__Task__. All lines holding the word "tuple" should be located in the records and copied.

▽

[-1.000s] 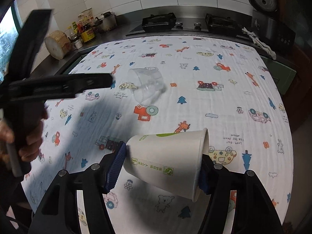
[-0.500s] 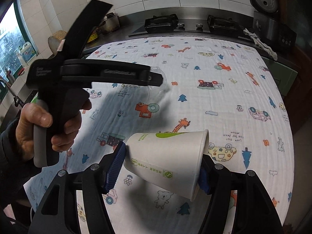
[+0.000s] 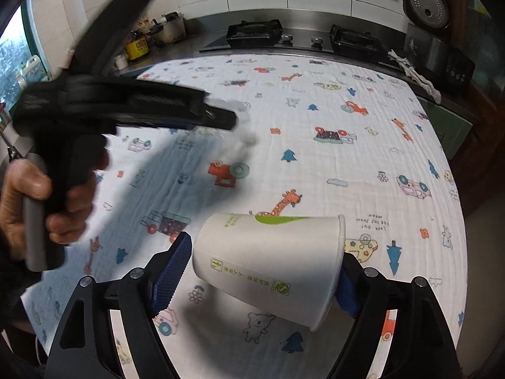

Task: Collect trash
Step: 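Lift the paper cup and clear cup and carry them toward the green basket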

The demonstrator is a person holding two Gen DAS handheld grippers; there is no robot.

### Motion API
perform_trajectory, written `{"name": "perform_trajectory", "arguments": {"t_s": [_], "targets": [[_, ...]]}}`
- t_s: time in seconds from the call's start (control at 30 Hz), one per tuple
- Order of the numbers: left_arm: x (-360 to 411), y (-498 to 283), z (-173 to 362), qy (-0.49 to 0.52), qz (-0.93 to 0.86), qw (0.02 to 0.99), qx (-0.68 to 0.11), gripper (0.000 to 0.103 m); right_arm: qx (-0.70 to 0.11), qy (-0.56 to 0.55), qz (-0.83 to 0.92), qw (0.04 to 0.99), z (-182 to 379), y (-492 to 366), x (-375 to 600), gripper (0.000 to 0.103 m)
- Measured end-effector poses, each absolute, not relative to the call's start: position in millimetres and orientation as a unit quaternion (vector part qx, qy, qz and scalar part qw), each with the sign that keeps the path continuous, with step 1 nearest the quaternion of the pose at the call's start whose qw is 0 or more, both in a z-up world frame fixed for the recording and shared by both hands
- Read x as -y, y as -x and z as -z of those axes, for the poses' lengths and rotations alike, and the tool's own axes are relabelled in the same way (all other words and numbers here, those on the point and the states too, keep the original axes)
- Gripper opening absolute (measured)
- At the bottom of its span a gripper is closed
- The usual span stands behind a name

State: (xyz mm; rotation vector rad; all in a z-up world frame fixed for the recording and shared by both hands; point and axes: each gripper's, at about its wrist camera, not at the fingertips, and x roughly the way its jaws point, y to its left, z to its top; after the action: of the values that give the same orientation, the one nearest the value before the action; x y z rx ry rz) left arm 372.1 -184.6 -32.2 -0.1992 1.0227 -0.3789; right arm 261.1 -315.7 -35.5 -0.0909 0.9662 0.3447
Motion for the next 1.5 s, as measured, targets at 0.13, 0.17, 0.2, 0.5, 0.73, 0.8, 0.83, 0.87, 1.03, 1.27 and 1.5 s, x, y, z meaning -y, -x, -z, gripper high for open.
{"name": "perform_trajectory", "arguments": {"t_s": [0.13, 0.17, 0.2, 0.5, 0.73, 0.8, 0.83, 0.87, 1.03, 1.27, 1.5], "targets": [[174, -361, 18, 0.096, 0.18, 0.856, -0.474, 0.059, -0.462, 0.055, -0.156, 0.872, 37, -260, 312, 0.075], [171, -357, 14, 0.095, 0.178, 0.858, -0.472, 0.059, -0.459, 0.062, -0.153, 0.873, 36, -259, 310, 0.074], [167, -353, 10, 0.095, 0.177, 0.86, -0.469, 0.059, -0.456, 0.064, -0.151, 0.875, 35, -258, 308, 0.073], [111, -309, -27, 0.108, 0.148, 0.879, -0.44, 0.059, -0.459, 0.058, -0.179, 0.868, 28, -245, 286, 0.048], [61, -277, -48, 0.118, 0.121, 0.894, -0.416, 0.059, -0.461, 0.05, -0.193, 0.865, 30, -229, 277, 0.039], [49, -271, -50, 0.123, 0.117, 0.895, -0.412, 0.059, -0.459, 0.044, -0.196, 0.866, 32, -227, 278, 0.037], [42, -267, -52, 0.126, 0.113, 0.896, -0.41, 0.059, -0.457, 0.04, -0.196, 0.867, 32, -225, 279, 0.035], [36, -263, -53, 0.127, 0.11, 0.897, -0.408, 0.059, -0.456, 0.034, -0.196, 0.868, 32, -224, 279, 0.035], [9, -242, -60, 0.13, 0.098, 0.902, -0.4, 0.059, -0.451, 0.004, -0.19, 0.872, 38, -222, 279, 0.028], [-29, -214, -74, 0.134, 0.079, 0.911, -0.381, 0.059, -0.456, -0.02, -0.192, 0.869, 37, -220, 279, 0.029], [-59, -196, -81, 0.136, 0.06, 0.918, -0.367, 0.059, -0.466, 0.002, -0.188, 0.864, 30, -198, 285, 0.055]]}}
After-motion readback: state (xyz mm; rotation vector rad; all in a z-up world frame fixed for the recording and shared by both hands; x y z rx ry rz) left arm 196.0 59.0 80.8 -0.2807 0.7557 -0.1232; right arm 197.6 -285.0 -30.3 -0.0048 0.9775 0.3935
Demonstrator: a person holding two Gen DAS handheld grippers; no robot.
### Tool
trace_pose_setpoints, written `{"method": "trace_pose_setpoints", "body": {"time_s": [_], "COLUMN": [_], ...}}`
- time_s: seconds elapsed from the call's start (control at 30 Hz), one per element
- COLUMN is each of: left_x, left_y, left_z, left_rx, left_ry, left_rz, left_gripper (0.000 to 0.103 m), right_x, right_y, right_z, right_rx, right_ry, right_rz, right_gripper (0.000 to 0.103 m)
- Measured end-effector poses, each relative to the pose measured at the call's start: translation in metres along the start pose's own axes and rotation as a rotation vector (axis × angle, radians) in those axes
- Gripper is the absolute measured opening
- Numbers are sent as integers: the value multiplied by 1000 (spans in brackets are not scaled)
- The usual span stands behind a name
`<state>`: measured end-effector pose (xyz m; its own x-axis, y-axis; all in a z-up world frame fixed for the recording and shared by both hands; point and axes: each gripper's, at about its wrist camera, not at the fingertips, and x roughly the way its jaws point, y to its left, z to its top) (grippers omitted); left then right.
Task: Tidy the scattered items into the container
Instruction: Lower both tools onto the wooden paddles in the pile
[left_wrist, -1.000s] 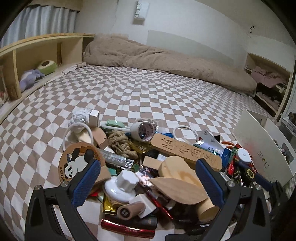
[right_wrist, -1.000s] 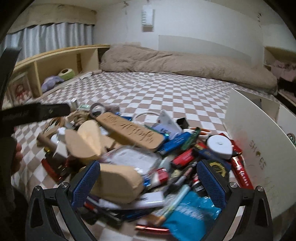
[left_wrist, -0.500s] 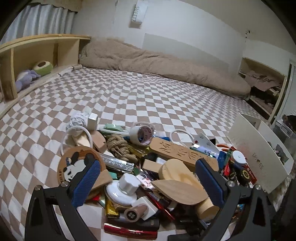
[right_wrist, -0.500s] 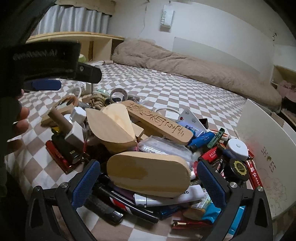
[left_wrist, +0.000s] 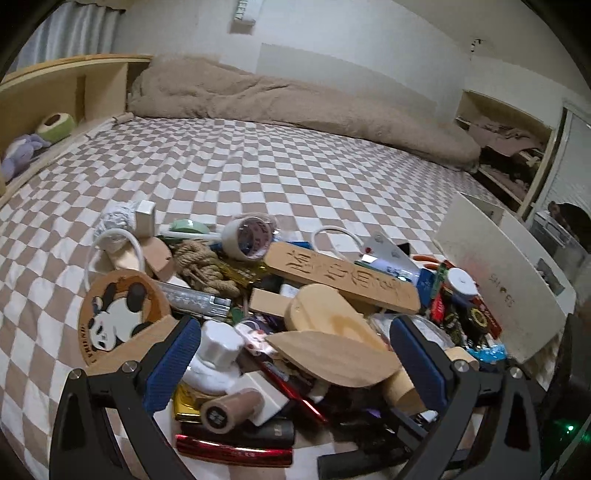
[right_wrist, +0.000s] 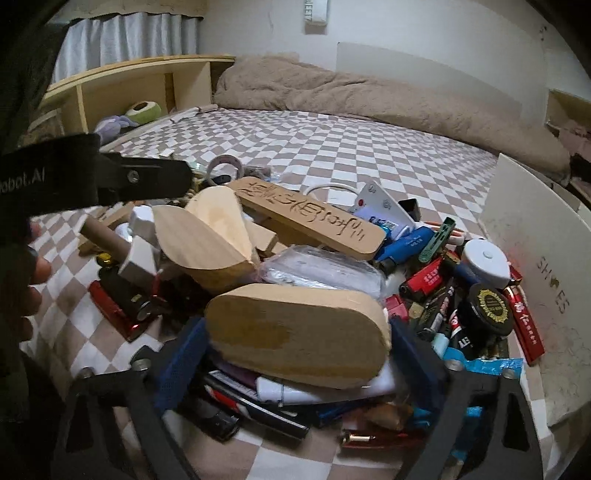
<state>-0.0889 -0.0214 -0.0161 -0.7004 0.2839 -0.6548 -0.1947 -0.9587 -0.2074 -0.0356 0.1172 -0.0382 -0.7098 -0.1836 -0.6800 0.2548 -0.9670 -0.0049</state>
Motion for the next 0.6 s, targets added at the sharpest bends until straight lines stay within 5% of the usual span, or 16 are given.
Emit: {"method": "trace_pose_setpoints", "body": {"time_s": [0.23, 0.6], "left_x": [3, 17], "left_y": [-12, -33], "left_z": [-3, -12], "left_rx": [45, 146], "left_ry": [13, 31], "left_rz": [-58, -12], "left_gripper": [103, 103], "right_x": [-10, -23], "right_y": [-18, -70], "right_z": [2, 11], "right_rx": [45, 178], "right_ry": [-15, -56], "right_rz": [17, 13], "right_gripper": [90, 90]}}
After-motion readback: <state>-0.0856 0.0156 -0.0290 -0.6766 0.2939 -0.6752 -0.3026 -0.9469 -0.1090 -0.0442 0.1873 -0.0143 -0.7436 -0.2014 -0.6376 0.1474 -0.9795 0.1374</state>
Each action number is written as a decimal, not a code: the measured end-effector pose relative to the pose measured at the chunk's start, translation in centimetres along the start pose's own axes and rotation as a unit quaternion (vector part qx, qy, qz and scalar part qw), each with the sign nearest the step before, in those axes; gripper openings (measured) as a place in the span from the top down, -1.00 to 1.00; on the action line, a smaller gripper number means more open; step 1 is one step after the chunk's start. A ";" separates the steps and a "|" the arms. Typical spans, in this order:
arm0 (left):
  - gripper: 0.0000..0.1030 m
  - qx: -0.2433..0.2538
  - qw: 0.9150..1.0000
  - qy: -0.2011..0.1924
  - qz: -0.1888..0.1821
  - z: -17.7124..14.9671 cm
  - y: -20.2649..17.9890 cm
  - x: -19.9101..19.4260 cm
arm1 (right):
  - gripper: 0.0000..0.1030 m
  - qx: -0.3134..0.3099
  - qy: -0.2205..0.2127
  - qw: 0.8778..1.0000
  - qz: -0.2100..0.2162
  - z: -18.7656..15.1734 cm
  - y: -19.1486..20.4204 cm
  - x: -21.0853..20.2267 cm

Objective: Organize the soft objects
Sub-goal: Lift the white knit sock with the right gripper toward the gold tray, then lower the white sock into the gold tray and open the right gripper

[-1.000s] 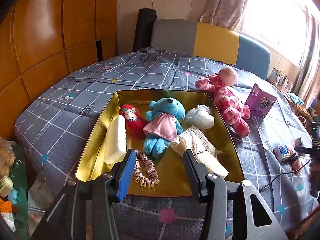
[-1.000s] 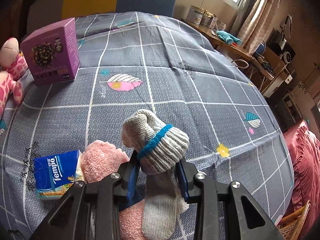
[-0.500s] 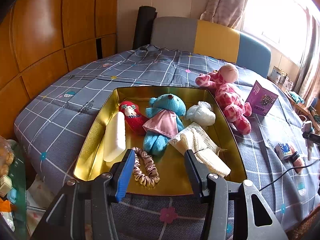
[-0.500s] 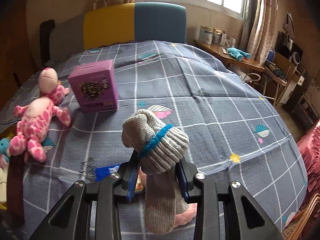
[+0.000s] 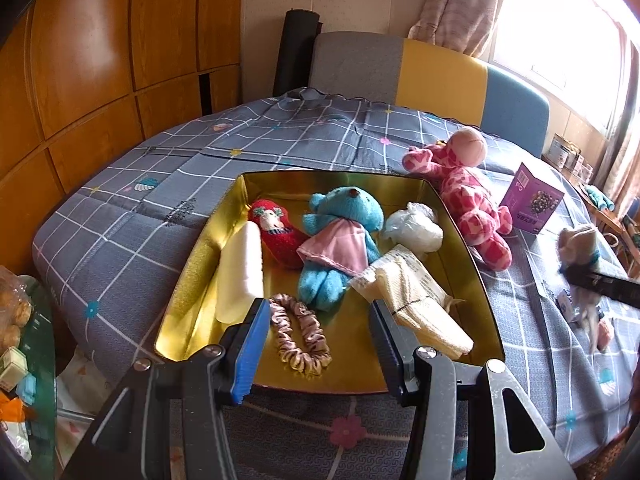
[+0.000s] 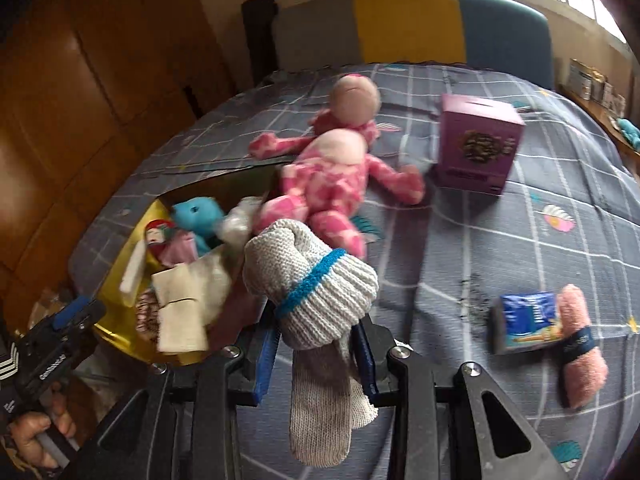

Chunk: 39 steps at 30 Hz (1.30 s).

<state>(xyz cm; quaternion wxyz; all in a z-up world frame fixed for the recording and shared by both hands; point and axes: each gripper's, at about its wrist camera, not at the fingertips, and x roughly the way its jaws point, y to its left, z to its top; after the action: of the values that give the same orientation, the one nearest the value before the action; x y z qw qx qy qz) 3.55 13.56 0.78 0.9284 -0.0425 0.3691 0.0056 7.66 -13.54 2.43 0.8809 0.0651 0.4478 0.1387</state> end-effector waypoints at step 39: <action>-0.01 -0.064 0.996 0.022 0.057 -0.5 7.2 1.2 | 0.19 -0.034 0.089 0.989 0.113 1.8 13.6 12.7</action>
<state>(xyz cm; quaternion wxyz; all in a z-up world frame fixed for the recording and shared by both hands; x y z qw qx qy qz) 3.76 20.69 -0.90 0.9134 -0.0808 0.3905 0.0813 13.70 3.28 -2.99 0.8179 0.0726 0.5093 0.2577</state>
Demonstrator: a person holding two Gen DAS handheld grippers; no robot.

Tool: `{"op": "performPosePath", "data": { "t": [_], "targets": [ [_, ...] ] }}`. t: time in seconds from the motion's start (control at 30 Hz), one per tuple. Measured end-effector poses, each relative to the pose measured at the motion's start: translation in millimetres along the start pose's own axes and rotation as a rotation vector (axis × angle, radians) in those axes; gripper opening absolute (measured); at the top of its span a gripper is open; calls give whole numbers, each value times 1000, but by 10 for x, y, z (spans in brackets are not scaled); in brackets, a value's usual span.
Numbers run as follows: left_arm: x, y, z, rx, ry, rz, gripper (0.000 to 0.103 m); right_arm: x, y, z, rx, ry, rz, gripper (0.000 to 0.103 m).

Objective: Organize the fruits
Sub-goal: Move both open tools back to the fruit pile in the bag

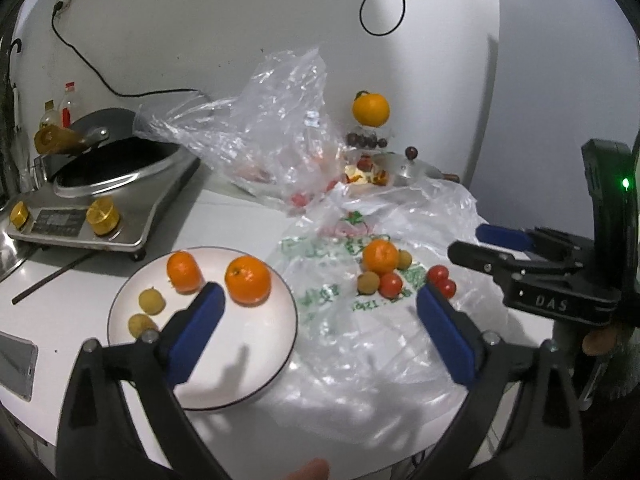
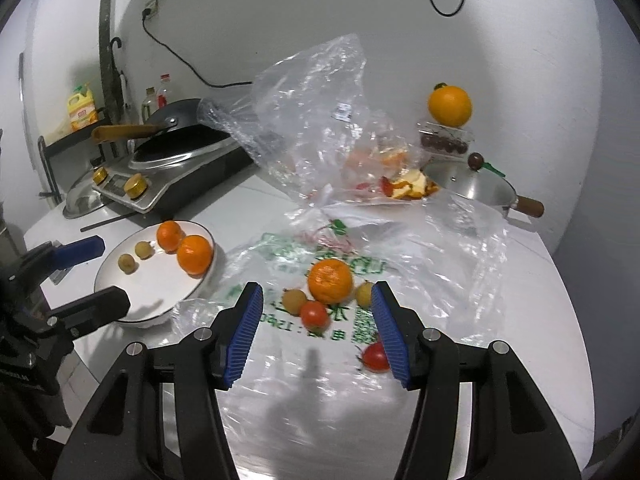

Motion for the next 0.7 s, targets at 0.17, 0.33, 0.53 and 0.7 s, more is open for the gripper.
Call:
{"op": "performPosePath", "data": {
  "t": [0.17, 0.33, 0.53, 0.7],
  "targets": [
    [-5, -121, 99, 8, -8, 13, 102, 67, -168, 30, 4, 11, 18, 59],
    [-17, -211, 183, -8, -36, 22, 102, 127, -288, 83, 6, 26, 21, 59],
    [19, -315, 332, -33, -1, 63, 102, 175, -429, 213, 5, 54, 22, 59],
    [62, -382, 439, 12, 38, 79, 102, 212, -474, 341, -9, 84, 17, 53]
  ]
}}
Point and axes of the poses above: each gripper's, at about its wrist camera, not at the fingertips, and z roughly the way its jaws point, y to its left, x to its underside, the point moved 3 cm from there along z, roughly the way its jaws point, and after that the axes turned 5 degrees about x, right-handed, at the moved point
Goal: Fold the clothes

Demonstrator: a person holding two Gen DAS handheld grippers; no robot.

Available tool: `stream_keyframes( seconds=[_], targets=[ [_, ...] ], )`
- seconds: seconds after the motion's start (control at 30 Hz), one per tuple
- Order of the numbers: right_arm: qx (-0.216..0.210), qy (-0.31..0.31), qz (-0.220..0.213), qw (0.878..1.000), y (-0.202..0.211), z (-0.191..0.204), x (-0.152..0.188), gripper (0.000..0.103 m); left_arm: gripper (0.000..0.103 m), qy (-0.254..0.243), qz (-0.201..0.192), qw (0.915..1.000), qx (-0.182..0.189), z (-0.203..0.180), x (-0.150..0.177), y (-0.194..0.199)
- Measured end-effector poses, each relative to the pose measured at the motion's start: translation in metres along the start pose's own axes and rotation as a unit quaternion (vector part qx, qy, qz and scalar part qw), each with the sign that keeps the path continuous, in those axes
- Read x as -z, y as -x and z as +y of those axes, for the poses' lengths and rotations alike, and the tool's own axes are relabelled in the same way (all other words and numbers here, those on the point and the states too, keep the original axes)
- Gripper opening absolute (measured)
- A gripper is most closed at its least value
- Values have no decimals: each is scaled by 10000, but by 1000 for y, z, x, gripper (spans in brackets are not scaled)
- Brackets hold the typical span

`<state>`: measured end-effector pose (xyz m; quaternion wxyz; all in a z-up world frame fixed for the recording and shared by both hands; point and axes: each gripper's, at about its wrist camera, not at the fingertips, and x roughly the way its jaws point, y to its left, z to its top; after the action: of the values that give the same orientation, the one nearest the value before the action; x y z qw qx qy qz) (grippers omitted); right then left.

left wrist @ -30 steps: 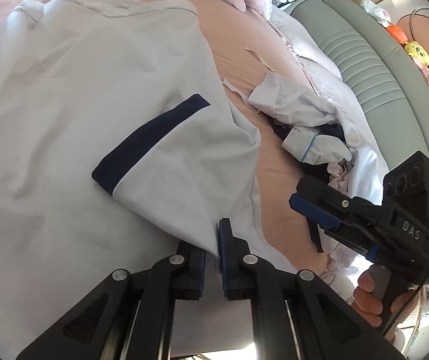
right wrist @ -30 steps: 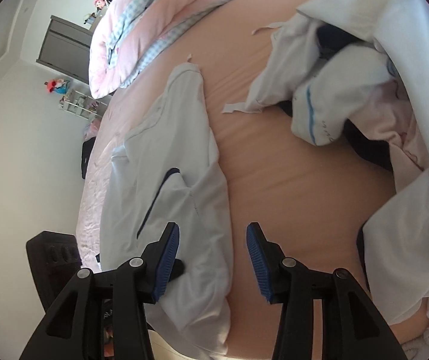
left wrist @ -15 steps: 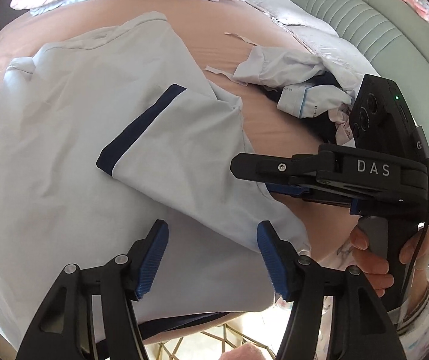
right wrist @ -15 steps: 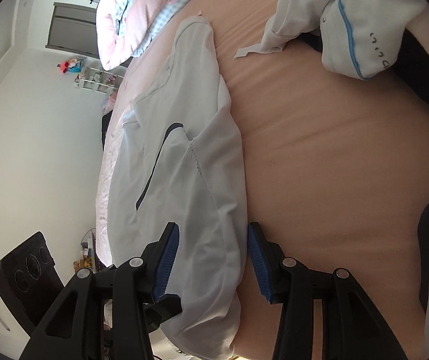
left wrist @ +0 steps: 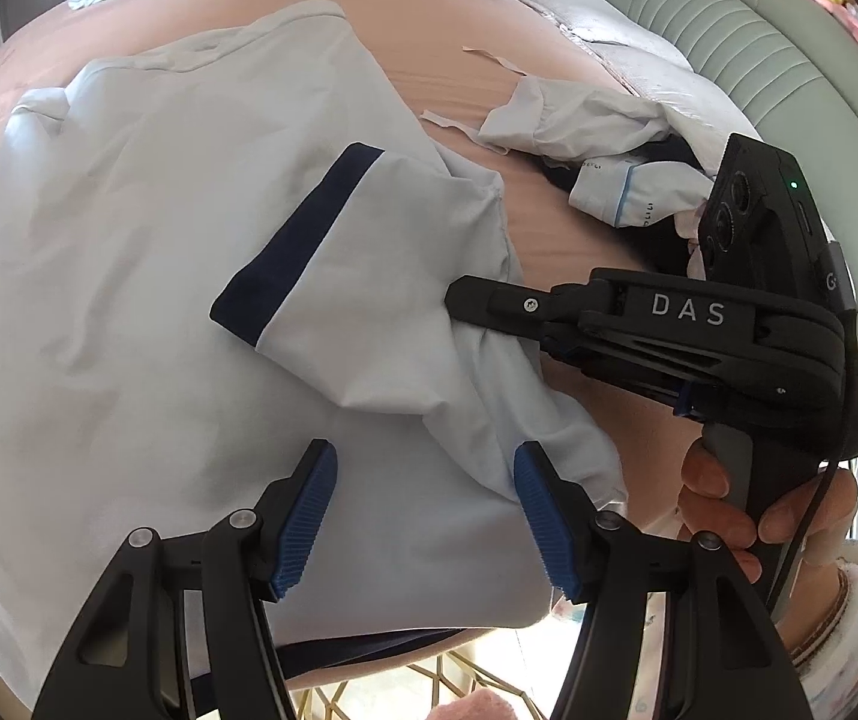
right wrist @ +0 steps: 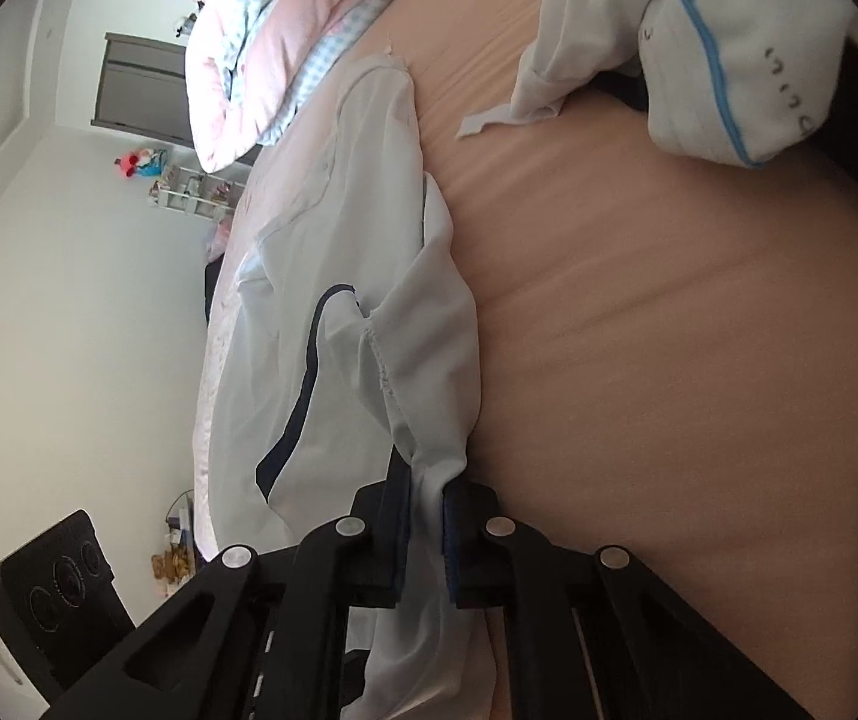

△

__Solution to this task__.
- t_s: time in seconds from the call's start (control at 30 Hz), one per tuple
Tool: `{"op": "performPosePath", "data": { "t": [_], "targets": [ [_, ...] ] }}`. t: time in seconds from the motion's start (control at 30 Hz), one per tuple. Measured end-effector poses, each relative to the pose measured at the motion's start: translation in millimetres along the start pose's own axes and rotation as a rotation vector (axis × angle, radians) in those axes; gripper opening absolute (measured); at the top of its span a gripper is open; calls give whole numbers, each value times 1000, but by 10 for x, y, z (spans in brackets are not scaled); in brackets, a value's usual span.
- seconds: seconds after the motion's start (control at 30 Hz), one per tuple

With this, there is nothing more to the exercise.